Please report how many lines in the data underneath hold the word "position", with no other text.

_ _ _ _ _ _ _

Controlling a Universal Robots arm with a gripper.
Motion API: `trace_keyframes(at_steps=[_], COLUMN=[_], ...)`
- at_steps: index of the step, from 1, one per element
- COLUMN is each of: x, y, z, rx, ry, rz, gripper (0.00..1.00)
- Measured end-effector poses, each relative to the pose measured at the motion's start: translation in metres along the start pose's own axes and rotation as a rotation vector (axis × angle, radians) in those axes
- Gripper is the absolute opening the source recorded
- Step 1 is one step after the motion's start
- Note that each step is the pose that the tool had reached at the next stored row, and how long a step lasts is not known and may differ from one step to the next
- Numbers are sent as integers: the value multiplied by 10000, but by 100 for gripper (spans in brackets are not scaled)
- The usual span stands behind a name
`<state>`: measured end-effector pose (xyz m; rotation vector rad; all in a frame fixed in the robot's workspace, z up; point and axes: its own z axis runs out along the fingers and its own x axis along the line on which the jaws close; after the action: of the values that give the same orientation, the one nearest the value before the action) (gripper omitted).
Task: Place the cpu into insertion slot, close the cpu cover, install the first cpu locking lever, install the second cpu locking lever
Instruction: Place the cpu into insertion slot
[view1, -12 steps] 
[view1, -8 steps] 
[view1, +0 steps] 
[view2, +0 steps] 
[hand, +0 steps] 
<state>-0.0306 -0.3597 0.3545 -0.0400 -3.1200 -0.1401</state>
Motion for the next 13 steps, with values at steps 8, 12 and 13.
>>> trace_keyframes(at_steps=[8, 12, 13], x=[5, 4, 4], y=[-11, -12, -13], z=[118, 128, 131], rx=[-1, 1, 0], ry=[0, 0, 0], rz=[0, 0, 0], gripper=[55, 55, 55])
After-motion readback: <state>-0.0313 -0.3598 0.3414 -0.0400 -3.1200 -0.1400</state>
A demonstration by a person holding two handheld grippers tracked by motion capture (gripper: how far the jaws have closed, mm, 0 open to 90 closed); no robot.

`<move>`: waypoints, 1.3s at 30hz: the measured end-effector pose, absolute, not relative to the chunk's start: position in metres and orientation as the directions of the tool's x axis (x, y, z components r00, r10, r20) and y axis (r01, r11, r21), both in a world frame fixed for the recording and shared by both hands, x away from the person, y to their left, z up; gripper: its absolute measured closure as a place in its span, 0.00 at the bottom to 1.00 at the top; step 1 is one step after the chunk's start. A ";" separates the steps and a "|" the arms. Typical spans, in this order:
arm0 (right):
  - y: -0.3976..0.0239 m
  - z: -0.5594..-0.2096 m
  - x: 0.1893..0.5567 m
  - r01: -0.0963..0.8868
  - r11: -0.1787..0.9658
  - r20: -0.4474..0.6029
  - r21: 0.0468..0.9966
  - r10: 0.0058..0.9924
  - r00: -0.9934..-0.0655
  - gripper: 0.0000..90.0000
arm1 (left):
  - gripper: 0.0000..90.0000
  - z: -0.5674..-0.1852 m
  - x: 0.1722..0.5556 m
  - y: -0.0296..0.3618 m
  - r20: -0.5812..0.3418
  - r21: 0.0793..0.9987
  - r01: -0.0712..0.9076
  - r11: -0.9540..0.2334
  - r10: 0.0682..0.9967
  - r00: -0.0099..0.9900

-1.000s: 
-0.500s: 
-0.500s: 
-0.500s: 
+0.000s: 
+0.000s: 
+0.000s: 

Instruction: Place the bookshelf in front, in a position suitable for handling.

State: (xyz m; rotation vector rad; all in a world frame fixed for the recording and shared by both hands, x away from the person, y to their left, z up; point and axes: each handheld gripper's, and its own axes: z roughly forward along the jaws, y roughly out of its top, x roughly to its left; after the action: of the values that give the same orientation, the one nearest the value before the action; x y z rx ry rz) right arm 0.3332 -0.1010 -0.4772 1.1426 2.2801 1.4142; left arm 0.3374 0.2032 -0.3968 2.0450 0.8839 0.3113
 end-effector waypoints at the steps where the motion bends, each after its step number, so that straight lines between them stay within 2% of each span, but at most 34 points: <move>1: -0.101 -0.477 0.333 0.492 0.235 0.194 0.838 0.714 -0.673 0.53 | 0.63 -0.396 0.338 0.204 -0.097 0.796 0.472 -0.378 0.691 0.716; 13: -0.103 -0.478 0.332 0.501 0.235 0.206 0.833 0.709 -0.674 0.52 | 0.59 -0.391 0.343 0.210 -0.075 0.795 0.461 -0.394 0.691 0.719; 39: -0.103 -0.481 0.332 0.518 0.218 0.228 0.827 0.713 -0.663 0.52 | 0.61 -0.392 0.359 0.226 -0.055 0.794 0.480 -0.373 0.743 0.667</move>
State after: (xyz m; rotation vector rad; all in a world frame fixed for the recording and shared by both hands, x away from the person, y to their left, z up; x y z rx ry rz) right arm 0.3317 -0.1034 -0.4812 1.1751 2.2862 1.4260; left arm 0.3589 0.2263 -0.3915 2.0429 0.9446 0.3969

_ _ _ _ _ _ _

- **ANSWER FOR THIS EXERCISE**
2